(Given information)

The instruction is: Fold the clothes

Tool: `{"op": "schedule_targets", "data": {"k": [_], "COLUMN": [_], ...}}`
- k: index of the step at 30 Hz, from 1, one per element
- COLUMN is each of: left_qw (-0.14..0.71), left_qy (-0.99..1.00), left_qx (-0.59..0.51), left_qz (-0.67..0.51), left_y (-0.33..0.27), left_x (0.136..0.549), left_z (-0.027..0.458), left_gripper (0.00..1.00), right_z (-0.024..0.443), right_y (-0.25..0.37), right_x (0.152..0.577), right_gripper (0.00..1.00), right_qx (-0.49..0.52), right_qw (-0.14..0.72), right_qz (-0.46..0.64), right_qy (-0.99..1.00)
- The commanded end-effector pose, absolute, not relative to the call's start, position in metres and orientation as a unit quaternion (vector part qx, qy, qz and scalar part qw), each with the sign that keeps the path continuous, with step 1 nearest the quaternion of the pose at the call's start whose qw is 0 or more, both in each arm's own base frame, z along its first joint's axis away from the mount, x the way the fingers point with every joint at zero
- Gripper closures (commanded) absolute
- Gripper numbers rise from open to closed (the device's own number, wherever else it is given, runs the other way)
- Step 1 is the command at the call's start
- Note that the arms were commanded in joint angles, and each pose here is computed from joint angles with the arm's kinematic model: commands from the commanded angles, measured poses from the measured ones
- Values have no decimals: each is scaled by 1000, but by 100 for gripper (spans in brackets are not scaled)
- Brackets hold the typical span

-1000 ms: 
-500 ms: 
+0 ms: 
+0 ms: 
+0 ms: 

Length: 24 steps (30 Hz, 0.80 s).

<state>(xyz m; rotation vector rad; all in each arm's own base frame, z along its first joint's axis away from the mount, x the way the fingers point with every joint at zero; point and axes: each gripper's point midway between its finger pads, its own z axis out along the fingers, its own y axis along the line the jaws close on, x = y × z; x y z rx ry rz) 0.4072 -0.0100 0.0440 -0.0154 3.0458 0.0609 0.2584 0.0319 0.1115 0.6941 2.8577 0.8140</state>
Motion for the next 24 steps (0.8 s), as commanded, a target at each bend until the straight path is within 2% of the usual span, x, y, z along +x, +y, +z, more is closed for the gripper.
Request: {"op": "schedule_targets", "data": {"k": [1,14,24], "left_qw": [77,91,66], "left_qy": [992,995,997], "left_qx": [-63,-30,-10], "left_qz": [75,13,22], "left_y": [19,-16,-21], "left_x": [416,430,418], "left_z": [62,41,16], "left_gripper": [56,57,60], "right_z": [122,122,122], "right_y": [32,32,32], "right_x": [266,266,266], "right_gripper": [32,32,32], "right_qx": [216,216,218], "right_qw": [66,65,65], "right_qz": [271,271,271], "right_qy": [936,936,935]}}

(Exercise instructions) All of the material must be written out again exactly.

(The completed task)
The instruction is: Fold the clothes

Tool: `{"op": "schedule_targets", "data": {"k": [_], "COLUMN": [_], ...}}`
- k: index of the step at 30 Hz, from 1, one per element
- COLUMN is each of: left_qw (-0.14..0.71), left_qy (-0.99..1.00), left_qx (-0.59..0.51), left_qz (-0.67..0.51), left_y (-0.33..0.27), left_x (0.136..0.549), left_z (-0.027..0.458), left_gripper (0.00..1.00), right_z (-0.024..0.443), right_y (-0.25..0.37), right_x (0.152..0.577), right_gripper (0.00..1.00), right_qx (-0.49..0.52), right_qw (-0.14..0.72), right_qz (-0.46..0.64), right_qy (-0.99..1.00)
- The commanded end-effector pose, absolute, not relative to the call's start, position in metres and orientation as a unit quaternion (vector part qx, qy, qz and scalar part qw), each with the sign that keeps the path continuous, with step 1 nearest the quaternion of the pose at the call's start whose qw is 0 or more, both in each arm's own base frame, z along its first joint's axis away from the mount, x the way the fingers point with every joint at zero
- Gripper closures (commanded) absolute
- Gripper numbers rise from open to closed (the device's own number, wherever else it is given, runs the other way)
- Step 1 is the command at the call's start
- Note that the arms were commanded in joint angles, and each pose here is computed from joint angles with the arm's kinematic model: commands from the commanded angles, measured poses from the measured ones
- Values have no decimals: each is scaled by 1000, but by 100 for gripper (spans in brackets are not scaled)
- Brackets hold the typical span

-1000 ms: 
-500 ms: 
+0 ms: 
+0 ms: 
+0 ms: 

Length: 24 steps (30 Hz, 0.80 s).

<state>(xyz m; rotation vector rad; all in each arm's own base frame, z along its first joint's axis away from the mount, x the way the fingers point with every joint at zero; point and axes: each gripper's point midway between its finger pads, its own z axis out along the fingers, its own y axis along the line the jaws close on, x = y × z; x y z rx ry rz) 0.4072 -0.0100 0.0440 -0.0154 3.0458 0.0609 0.2584 0.0319 0.1115 0.6941 2.8577 0.8140</state>
Motion for the next 24 steps (0.8 s), as commanded, a target at each bend until the straight path is within 2% of the usual span, x, y, z along +x, +y, +z, more is closed for the gripper.
Request: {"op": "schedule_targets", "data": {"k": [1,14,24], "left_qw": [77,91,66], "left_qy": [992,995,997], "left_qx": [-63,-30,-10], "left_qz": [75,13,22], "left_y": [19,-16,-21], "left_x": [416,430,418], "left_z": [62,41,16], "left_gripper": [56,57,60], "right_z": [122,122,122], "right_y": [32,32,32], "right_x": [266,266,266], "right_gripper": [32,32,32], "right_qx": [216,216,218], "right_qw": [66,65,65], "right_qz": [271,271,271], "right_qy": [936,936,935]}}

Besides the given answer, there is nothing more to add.